In the long term, Kavi and Vik are keen to continue offering and expanding upon these resources, recruiting new committee members and growing their team to help as many students as possible. Having partnered with 17 schools so far, the team are keen to develop these partnerships and continue to build more, in order to leave a “lasting impact.”

Vik and Kavi told us the importance of student volunteers in making the Oxbridge Launchpad the amazing resource it is. Keeping the initiative entirely student-driven allows the team to provide prospective applicants with a friendly face that can help students gain a realistic view of the Oxbridge student life, and give them confidence in their abilities and application.

The Oxbridge Launchpad team is always growing, and students can get involved by visiting the teams’ website, where you can find more information about signing up as a mentor, contributing to Oxbridge Intelligence, and building resources for the Information Hub.

Prospective applicants can find all the resources discussed and sign up to be assigned to a mentor here. Regular updates about opportunities for both undergrads and applicants are available on their Instagram and Facebook.
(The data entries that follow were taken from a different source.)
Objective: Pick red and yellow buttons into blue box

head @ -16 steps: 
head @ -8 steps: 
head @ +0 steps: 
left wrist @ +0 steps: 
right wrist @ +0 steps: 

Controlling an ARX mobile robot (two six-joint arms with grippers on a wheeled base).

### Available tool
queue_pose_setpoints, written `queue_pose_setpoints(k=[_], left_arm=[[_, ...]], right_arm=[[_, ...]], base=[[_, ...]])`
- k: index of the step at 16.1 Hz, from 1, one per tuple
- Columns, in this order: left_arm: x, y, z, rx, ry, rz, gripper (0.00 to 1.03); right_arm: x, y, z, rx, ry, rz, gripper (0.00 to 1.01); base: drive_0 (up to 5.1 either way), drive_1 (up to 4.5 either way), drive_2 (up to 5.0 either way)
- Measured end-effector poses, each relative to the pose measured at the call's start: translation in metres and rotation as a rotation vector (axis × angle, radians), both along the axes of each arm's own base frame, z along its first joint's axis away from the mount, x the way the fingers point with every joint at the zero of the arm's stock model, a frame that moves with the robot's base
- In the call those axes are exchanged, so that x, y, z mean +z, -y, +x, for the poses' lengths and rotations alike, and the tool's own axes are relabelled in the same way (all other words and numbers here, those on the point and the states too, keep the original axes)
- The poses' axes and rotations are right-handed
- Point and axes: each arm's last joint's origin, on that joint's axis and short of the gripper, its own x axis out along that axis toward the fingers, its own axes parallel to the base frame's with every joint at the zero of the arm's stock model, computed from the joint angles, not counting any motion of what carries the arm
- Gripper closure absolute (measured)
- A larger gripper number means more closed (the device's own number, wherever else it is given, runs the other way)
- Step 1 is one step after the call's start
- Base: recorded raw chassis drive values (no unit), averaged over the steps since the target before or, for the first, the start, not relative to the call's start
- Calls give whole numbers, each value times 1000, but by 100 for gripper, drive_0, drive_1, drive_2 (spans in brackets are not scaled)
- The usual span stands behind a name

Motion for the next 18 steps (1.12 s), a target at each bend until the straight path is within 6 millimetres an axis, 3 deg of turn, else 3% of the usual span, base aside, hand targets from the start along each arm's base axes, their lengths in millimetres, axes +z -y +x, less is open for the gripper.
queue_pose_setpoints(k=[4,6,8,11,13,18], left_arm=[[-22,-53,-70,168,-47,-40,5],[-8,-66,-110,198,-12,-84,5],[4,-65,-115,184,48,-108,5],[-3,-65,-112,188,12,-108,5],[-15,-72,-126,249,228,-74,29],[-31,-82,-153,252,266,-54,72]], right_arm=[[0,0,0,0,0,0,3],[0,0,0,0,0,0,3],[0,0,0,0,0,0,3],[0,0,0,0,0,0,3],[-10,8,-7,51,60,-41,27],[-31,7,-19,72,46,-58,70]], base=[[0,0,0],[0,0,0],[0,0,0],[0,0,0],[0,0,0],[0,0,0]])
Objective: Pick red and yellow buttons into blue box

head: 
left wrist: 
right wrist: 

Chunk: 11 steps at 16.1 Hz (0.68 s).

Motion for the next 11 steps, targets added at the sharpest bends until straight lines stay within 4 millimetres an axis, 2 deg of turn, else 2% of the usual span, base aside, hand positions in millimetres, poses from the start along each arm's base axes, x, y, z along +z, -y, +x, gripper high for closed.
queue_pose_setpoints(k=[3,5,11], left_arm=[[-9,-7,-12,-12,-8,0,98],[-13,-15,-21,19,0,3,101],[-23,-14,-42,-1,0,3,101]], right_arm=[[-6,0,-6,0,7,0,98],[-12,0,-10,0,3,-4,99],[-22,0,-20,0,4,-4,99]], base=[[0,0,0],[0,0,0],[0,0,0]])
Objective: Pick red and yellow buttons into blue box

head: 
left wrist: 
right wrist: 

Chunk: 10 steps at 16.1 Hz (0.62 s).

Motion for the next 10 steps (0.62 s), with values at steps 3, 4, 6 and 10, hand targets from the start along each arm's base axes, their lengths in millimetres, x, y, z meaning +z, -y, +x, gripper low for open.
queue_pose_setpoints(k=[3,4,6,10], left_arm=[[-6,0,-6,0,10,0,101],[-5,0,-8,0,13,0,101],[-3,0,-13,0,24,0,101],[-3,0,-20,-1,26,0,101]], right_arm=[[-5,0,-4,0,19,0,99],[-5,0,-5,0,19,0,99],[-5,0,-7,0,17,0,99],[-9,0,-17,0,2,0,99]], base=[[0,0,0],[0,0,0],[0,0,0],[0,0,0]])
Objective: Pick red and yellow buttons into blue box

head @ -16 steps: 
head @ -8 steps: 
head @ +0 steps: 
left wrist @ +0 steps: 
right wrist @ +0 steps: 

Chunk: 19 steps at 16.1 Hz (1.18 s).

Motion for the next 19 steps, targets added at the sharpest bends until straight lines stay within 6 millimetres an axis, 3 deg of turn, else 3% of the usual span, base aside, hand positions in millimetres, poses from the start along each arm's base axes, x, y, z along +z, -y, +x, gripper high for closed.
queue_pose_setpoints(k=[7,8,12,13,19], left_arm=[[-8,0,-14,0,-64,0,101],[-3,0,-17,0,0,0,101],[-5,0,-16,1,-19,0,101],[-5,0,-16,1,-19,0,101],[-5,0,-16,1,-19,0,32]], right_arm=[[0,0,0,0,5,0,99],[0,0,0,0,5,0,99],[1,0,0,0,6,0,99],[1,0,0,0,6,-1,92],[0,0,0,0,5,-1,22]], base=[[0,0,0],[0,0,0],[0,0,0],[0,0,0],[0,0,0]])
When contacted for comment, a University spokesperson said: “The University is committed to widening participation. In 2020 we accepted more than 70% of students from state schools, and one in four from under-represented and economically disadvantaged backgrounds. We also accepted a record number of Black students, representing a 50% increase on the previous year.

“The University is working hard to encourage students from less privileged backgrounds to apply whether it be through the offering of student bursaries or extra support through a variety of outreach activities. It will introduce a Foundation Year for students who come from backgrounds of educational or economic disadvantage and would not otherwise be in a position to make a competitive application to the University.”